本次的代码是解读Tensorflow 1.3的,源码地址。本次采用了自顶向下的方法,接下来还会对Decoder和Helper类进行解析。

代码分析

def dynamic_decode(decoder, #是一个Decoder类,主要功能是解码序列生成
                   output_time_major=False, #True是以time(seq_length)为第一维,False是以batch_size为第一维
                   impute_finished=False,   #追踪finished,如果一个序列已经finished,那么后面的每一步output为0,hidden为finished时的hidden
                   maximum_iterations=None, #最大迭代次数(可以理解为decoder最多可以生成几个词)
                   parallel_iterations=32,  #while_loop的并行次数
                   swap_memory=False,   #True时,当遇到OOM(out of memory),是否把张量从显存转到内存
                   scope=None): #命名域
"""
Returns:
    `(final_outputs, final_state, final_sequence_lengths)`.
"""

这个就是dynamic_decode的其中maximum_iterations和parallel_iterations是传递给tf.while_loop的,这两个作用我贴个官方说明的。

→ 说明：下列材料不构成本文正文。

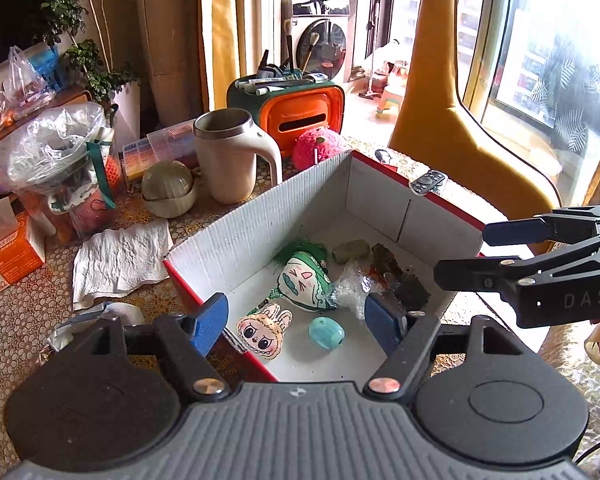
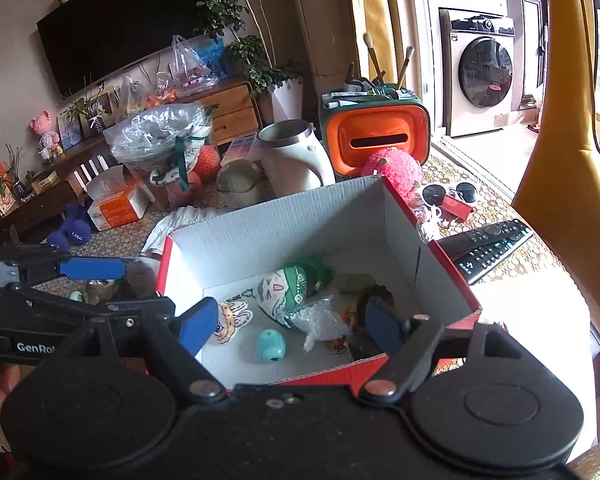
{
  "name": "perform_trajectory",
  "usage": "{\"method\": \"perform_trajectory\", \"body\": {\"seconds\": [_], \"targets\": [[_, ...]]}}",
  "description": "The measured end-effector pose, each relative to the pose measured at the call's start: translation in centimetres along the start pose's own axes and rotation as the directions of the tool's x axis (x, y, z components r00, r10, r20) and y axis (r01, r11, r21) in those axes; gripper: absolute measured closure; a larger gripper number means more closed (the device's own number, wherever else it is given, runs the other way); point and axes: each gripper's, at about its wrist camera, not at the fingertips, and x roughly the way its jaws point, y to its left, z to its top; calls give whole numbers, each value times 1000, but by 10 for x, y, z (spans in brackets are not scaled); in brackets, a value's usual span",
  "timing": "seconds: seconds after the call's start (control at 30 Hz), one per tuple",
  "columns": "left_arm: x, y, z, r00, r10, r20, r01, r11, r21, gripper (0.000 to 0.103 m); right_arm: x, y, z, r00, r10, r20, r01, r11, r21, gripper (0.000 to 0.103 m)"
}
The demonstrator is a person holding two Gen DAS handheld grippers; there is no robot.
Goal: Organize objects
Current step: 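Withdraw both grippers from the box toward the remaining table items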
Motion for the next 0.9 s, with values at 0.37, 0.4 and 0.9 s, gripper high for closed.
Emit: {"method": "perform_trajectory", "body": {"seconds": [0.37,0.4,0.9], "targets": [[-62,28,-27,997,20,78,-17,999,-45,17,-37,38,-11,995,51,81,-46,996,-72,6],[-67,31,-31,996,22,85,-18,999,-47,17,-39,42,-13,995,56,88,-49,996,-80,5],[-114,98,-82,989,81,123,-65,989,-132,0,-31,116,-28,986,160,47,-148,971,-189,1]]}}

while_loop implements non-strict semantics, enabling multiple iterations to run in parallel. The maximum number of parallel iterations can be controlled by parallel_iterations, which gives users some control over memory consumption and execution order. For correct programs, while_loop should return the same result for any parallel_iterations > 0.

For training, TensorFlow stores the tensors that are produced in the forward inference and are needed in back propagation. These tensors are a main source of memory consumption and often cause OOM errors when training on GPUs. When the flag swap_memory is true, we swap out these tensors from GPU to CPU. This for example allows us to train RNN models with very long sequences and large batches.

接下来进入主题。

  if not isinstance(decoder, Decoder):
    raise TypeError("Expected decoder to be type Decoder, but saw: %s" %
                    type(decoder))

这段的意思是如果不是一个Decoder的类(以及衍生类),则返回错误,增加健壮性。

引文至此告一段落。